WORK TASK:
Do not include the pictures; repeat the rest of the data exactly.

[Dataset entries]
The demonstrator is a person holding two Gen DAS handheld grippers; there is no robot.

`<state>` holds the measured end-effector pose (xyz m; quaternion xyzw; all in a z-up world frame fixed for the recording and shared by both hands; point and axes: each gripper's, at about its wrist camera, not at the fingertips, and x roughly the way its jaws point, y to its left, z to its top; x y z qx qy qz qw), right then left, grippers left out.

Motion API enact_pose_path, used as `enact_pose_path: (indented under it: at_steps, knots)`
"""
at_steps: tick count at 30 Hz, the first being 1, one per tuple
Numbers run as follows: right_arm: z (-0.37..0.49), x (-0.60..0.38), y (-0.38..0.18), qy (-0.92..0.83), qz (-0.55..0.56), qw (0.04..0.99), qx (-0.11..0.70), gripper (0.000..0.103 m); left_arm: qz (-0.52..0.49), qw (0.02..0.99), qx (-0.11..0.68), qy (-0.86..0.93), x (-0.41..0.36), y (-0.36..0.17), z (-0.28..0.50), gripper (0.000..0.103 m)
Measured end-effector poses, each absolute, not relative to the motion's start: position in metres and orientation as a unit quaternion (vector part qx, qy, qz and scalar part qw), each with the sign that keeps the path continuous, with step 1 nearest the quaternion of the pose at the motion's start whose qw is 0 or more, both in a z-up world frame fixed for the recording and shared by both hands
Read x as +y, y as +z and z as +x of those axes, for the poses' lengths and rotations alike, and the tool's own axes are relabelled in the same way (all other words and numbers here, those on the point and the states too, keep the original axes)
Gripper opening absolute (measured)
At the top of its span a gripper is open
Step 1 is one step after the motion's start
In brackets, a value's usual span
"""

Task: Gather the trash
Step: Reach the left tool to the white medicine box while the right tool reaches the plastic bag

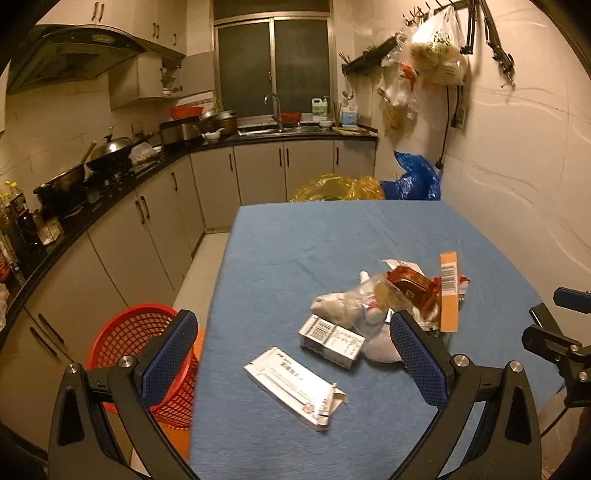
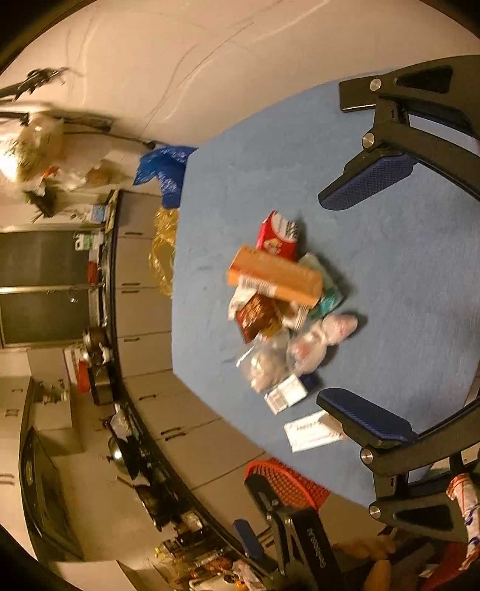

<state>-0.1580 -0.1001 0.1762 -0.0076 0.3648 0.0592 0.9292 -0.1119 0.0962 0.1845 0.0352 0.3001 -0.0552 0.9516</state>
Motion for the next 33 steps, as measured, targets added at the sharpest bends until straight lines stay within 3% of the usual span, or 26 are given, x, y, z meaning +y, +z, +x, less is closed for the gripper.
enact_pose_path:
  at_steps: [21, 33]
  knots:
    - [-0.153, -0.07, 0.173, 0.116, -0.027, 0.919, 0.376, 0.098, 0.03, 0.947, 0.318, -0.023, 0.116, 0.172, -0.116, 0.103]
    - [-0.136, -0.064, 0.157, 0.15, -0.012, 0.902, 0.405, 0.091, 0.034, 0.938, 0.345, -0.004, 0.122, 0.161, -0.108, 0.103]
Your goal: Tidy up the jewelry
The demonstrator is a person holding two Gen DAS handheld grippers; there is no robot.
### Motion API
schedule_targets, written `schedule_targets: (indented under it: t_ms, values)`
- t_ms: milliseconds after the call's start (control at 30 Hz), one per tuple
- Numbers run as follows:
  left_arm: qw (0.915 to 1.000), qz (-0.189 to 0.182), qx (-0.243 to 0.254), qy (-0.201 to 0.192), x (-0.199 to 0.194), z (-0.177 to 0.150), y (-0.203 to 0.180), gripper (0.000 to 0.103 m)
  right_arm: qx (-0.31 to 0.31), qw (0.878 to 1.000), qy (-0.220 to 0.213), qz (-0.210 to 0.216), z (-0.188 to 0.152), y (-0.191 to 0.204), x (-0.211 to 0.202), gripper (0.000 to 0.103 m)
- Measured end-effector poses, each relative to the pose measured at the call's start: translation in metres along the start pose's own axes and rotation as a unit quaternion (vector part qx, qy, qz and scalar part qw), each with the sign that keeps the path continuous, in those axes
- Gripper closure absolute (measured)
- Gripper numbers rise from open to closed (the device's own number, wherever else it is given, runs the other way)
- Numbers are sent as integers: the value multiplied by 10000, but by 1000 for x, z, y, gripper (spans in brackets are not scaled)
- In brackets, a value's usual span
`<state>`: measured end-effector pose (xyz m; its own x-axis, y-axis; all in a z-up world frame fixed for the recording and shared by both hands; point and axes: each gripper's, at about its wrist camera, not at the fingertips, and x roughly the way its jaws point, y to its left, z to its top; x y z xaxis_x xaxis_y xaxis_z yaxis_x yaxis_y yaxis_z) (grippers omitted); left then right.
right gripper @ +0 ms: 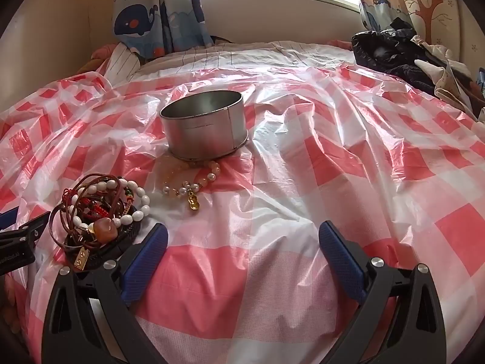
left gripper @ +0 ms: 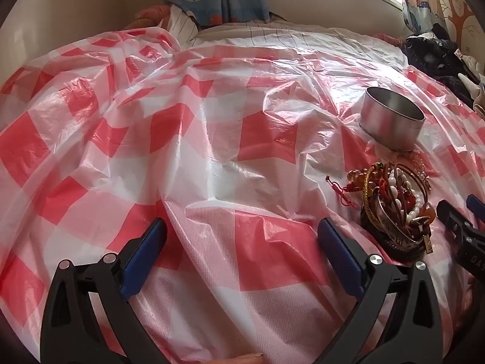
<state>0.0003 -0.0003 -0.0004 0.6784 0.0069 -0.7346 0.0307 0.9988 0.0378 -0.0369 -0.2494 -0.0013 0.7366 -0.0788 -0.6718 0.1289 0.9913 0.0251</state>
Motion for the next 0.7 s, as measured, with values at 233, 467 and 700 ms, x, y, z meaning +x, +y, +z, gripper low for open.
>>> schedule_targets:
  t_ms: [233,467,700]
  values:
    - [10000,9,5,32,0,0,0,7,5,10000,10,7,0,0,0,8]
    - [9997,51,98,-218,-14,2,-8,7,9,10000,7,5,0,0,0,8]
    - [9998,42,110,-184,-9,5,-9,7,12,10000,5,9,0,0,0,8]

TASK OUTPUT:
The demonstrator is a person holding two Gen DAS handheld grippers; there is no robot.

`<state>` holds the measured end-effector pose (xyz m; quaternion xyzw; all in a z-up world frame fixed for the recording and shared by both hands; point and axes: each gripper's, at about its wrist camera, not at the fingertips, and x roughly the way its jaws point, y to its left, z to its top; x y z qx qy qz qw), right then left, grippers left out.

Motion API enact_pose_path, used as `enact_pose_path: (indented under it: at_steps, knots)`
"""
at_steps: tick count at 30 Hz, the first being 1, one per tuple
Numbers run as follows: right_arm: z (-0.37..0.49), x (-0.60..0.38), y (-0.38..0.18), qy (-0.92..0.83), qz (-0.55..0.56), qw (0.04..0.99), qx (-0.11..0.70), gripper (0.000..0.103 m); left_arm: qz (-0.52..0.49), qw (0.02..0.99), qx (-0.11..0.68), qy (-0.86..0.93), x (-0.41..0.36), y (-0.36..0.17), z (-0.28..0.50), gripper (0.000..0.103 m)
Measured end-effector poses, each absolute, not relative to the motion's start: position in metres and orientation as a unit quaternion (vector part qx, qy, qz and scalar part qw), each with the sign that keeps the path continuous, with step 1 nearest the quaternion of the pose at the motion's start whose qw is 0 or more, both in a z-up world frame fixed for the recording and shared by both hands
Read x as +y, y as +z and z as +x of those axes, for the poses' lengths and rotations alike, and the tool's own axes are relabelled in the same way (all other words and numbers here, those on the point and the states too, keep the original axes)
Gripper opening absolute (measured)
At the top of its span a gripper is open
Step 1 is one step after the motion's start
In brackets, a value's usual span
"""

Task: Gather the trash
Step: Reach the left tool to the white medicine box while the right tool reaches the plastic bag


<state>-0.1580 -0.1001 0.1762 -0.0076 0.3648 0.0592 0.9292 -0.1119 0.0962 0.1845 0.0352 0.3001 -0.0552 0.9516</state>
Motion for the next 33 steps, as measured, targets added at the sharpest bends until straight lines stay within 3% of the usual span, or 26 are given, x, y, z meaning +y, +z, +x, less is closed for the gripper.
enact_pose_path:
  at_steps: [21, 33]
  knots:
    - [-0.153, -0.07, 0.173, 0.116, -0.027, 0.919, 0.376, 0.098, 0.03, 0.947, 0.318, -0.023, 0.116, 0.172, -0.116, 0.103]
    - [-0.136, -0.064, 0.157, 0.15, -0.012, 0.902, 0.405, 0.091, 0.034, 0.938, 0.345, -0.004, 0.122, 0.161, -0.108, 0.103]
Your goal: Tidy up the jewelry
The demonstrator is a person holding two Gen DAS handheld grippers; there is no robot.
### Motion API
schedule_targets, written `schedule_targets: (indented under it: t_ms, values)`
- t_ms: milliseconds after the call's start (control at 30 Hz), one per tuple
- Numbers run as follows:
  left_arm: qw (0.915 to 1.000), qz (-0.189 to 0.182), qx (-0.243 to 0.254), qy (-0.201 to 0.192), x (-0.199 to 0.194), z (-0.177 to 0.150), y (-0.203 to 0.180), gripper (0.000 to 0.103 m)
  right_arm: qx (-0.31 to 0.31), qw (0.878 to 1.000), qy (-0.220 to 0.213), qz (-0.210 to 0.216), z (-0.188 to 0.152), y (-0.191 to 0.204), x (-0.211 to 0.202), gripper (0.000 to 0.103 m)
- Measured end-effector poses, each relative to the pose measured at the call's start: translation in metres along the start pose's own axes and rotation as a unit quaternion (vector part qx, qy, qz and scalar part qw), each with the sign that keeps the path continuous, in those axes
- Gripper closure absolute (measured)
- Gripper numbers rise from open to closed (the device's own number, wherever else it is given, runs the other way)
- Numbers are sent as integers: the value multiplied by 10000, but by 1000 for x, z, y, gripper (spans in brackets are not scaled)
- In brackets, a value's usual span
`<state>`: measured end-effector pose (xyz m; its own x-axis, y-axis; all in a z-up world frame fixed for the recording and shared by both hands; point and axes: each gripper's, at about its wrist camera, not at the fingertips, and x roughly the way its jaws point, y to its left, z to its top; x y z xaxis_x xaxis_y xaxis_z yaxis_x yaxis_y yaxis_z) (grippers omitted); left then right.
right gripper @ +0 ms: 
left gripper @ +0 ms: 
<state>0.0003 -0.0003 -0.0004 0.6784 0.0069 -0.7346 0.0307 0.9988 0.0378 -0.0369 -0.2494 -0.0013 0.7366 -0.0788 -0.6718 0.1289 0.9913 0.0251</state>
Motion for the next 0.7 s, as measured, with values at 233, 467 and 700 ms, x, y, z meaning +x, +y, +z, gripper low for open.
>>> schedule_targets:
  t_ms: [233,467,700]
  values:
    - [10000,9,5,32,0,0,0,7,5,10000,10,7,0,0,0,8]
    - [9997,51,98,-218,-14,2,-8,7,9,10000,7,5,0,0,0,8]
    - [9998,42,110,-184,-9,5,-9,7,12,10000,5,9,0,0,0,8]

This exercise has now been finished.